Exercise: From the data that follows, report how many lines hold the string "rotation", giving only the number.

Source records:
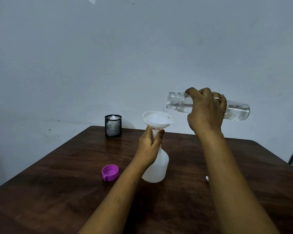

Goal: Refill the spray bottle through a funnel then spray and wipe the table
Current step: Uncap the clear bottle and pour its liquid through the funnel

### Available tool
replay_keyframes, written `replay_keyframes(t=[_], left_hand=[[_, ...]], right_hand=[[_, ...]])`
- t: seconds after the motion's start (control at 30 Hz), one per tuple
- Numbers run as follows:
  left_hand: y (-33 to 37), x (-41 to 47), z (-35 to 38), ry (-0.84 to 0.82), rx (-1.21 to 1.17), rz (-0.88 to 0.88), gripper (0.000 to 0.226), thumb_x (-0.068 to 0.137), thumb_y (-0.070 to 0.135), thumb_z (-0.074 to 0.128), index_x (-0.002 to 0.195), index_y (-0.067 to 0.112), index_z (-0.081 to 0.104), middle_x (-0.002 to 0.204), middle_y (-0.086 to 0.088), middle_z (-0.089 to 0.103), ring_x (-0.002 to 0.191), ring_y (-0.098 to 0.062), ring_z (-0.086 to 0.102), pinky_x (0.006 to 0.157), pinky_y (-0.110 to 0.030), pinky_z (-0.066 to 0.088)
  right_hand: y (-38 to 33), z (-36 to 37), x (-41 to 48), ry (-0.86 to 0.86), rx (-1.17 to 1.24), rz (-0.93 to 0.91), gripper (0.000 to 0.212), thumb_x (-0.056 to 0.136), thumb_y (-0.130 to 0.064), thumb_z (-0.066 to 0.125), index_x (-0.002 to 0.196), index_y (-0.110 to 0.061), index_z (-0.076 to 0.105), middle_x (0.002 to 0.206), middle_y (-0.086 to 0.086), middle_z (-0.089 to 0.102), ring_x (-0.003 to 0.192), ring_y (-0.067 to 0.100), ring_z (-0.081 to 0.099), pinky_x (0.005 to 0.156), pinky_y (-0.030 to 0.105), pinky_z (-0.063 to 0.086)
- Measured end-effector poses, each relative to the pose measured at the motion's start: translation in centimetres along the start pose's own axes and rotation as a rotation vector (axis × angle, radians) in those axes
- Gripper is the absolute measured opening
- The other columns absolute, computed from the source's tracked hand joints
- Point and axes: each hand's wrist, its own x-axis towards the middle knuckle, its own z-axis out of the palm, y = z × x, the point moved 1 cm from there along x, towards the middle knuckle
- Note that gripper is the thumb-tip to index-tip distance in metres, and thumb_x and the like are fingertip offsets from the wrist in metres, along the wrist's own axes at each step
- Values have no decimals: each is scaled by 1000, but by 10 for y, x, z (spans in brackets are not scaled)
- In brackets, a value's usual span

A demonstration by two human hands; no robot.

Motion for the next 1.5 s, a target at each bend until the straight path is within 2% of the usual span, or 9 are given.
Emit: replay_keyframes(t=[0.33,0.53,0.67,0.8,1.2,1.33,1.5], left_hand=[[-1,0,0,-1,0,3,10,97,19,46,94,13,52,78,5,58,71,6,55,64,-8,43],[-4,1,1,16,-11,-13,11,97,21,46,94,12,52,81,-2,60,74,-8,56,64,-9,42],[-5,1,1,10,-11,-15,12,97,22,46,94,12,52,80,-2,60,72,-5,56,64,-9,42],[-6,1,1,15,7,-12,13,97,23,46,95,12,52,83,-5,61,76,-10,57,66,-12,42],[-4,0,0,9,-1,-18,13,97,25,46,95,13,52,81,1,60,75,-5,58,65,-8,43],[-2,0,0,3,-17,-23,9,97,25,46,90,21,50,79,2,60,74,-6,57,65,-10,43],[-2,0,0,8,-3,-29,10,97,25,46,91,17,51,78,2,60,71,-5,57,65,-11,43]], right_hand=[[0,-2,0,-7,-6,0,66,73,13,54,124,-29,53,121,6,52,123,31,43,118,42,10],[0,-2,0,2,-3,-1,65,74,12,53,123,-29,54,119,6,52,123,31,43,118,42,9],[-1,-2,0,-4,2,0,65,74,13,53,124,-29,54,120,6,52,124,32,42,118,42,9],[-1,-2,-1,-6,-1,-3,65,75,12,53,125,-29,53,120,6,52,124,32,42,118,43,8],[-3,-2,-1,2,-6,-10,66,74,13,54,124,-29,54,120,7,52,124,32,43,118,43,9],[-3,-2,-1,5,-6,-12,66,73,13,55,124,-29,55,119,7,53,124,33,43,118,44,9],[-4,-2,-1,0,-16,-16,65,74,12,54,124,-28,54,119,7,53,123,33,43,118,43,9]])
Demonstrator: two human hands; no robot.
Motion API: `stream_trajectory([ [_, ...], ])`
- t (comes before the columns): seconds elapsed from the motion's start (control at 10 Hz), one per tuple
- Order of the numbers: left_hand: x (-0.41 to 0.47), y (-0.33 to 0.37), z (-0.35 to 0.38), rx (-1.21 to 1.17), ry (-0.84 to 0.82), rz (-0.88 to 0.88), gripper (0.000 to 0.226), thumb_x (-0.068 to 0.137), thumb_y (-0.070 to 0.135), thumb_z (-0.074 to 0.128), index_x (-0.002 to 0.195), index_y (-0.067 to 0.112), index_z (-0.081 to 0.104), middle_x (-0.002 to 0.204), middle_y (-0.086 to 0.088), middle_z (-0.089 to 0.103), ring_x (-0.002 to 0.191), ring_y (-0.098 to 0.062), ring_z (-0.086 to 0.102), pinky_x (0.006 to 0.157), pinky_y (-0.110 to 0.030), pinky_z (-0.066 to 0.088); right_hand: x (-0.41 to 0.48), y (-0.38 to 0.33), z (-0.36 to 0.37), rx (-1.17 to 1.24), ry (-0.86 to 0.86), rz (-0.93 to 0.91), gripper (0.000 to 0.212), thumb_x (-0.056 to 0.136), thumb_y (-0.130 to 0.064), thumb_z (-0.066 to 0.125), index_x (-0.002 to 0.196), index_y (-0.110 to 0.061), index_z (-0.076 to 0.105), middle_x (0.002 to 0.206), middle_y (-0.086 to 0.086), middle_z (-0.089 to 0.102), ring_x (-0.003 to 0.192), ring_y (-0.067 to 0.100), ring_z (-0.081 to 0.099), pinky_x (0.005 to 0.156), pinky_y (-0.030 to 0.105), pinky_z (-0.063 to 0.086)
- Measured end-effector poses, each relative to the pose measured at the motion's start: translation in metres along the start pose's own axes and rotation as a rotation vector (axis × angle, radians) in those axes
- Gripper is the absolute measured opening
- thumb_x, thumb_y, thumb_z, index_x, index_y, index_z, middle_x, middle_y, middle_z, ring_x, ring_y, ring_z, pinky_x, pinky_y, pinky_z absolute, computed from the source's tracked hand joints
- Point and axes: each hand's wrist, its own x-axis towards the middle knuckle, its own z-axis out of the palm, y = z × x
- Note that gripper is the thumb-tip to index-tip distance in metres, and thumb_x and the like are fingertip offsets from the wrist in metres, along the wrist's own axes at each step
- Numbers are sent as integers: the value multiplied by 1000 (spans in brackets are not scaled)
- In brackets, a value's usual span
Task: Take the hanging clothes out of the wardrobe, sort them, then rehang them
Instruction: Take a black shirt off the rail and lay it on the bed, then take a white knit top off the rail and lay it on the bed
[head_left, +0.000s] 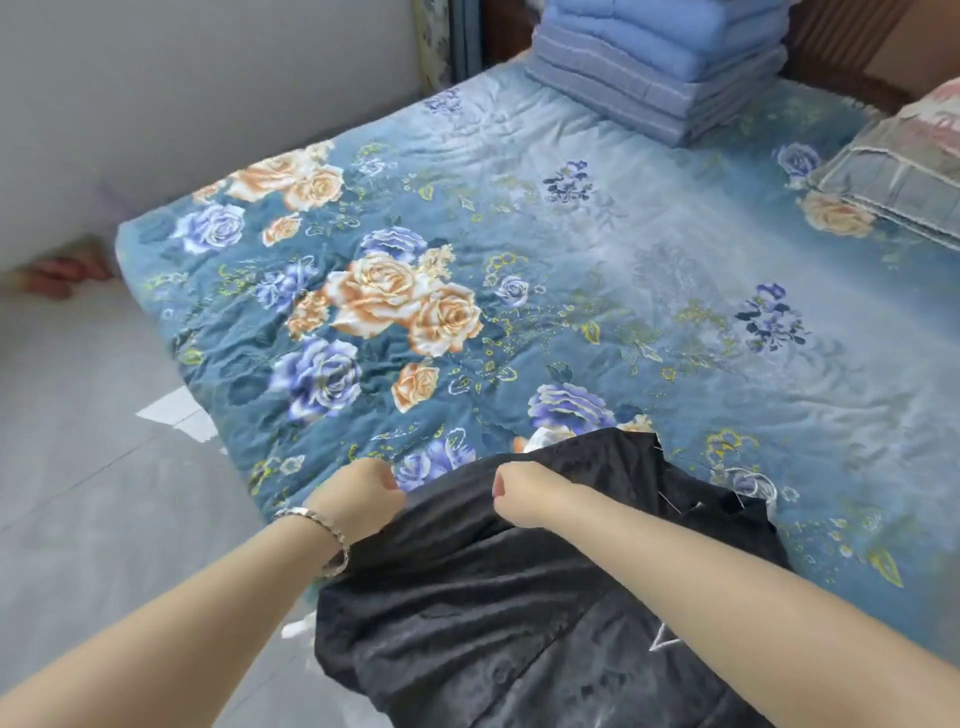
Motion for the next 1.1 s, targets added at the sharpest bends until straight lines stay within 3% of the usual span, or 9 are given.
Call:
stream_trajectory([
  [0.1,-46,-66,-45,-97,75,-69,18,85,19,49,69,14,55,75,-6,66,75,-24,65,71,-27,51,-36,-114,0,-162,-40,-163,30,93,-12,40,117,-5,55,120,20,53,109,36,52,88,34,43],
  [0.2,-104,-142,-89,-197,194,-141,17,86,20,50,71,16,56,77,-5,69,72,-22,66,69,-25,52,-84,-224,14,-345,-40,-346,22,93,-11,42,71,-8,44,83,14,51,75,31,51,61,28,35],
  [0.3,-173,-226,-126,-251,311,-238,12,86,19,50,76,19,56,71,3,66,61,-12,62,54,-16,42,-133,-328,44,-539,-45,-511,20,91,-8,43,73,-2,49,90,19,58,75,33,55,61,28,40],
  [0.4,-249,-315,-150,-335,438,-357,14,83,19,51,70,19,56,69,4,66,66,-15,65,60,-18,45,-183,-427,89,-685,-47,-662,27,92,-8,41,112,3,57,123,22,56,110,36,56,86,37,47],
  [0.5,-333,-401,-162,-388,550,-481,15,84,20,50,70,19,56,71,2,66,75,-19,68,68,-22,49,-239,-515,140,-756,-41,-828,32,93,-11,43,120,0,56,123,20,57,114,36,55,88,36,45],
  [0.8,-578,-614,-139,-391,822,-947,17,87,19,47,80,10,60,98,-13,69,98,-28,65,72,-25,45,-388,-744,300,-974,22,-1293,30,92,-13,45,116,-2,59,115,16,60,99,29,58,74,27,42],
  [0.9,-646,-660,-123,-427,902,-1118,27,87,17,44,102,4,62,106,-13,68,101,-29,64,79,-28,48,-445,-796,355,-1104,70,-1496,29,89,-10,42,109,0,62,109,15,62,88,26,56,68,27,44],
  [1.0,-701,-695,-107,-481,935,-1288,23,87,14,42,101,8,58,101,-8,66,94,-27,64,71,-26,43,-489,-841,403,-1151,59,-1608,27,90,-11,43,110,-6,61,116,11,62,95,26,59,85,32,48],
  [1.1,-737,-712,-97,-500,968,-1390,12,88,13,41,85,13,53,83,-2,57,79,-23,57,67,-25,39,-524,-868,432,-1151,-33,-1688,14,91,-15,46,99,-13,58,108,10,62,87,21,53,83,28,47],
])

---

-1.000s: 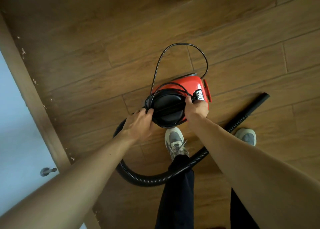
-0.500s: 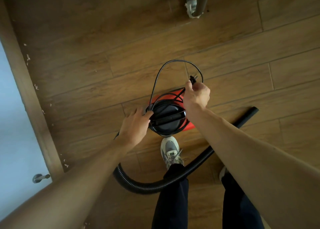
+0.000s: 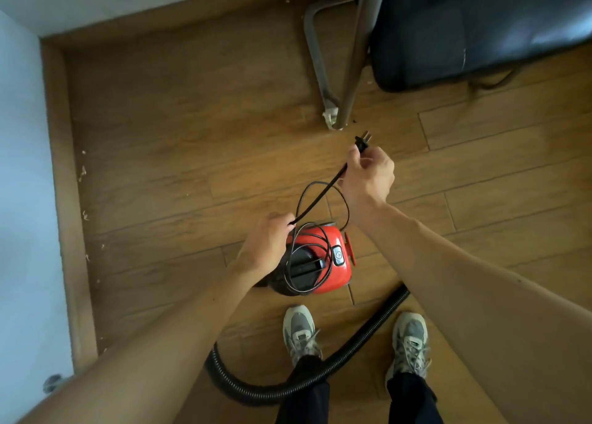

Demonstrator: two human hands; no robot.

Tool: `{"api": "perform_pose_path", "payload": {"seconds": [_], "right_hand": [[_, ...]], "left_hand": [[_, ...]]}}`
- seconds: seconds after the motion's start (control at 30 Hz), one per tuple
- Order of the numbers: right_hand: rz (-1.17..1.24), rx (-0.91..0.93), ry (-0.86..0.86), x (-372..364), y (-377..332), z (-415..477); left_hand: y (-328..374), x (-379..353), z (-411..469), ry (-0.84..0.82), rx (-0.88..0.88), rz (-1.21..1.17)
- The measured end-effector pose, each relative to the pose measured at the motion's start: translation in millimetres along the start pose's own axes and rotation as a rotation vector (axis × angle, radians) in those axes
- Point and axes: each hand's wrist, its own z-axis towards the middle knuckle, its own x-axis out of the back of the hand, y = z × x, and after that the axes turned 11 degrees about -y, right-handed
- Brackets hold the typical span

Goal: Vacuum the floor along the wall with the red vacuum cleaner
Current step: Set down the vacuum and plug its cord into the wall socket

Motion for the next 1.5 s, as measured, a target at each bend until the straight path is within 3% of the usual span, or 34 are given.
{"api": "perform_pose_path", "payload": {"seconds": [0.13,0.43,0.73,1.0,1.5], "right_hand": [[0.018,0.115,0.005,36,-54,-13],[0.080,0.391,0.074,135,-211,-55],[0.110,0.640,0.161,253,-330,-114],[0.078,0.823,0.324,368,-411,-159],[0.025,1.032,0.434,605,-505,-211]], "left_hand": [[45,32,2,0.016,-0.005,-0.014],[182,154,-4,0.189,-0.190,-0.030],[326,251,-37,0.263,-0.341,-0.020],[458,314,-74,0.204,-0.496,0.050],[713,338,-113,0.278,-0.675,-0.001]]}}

Worked solution: 3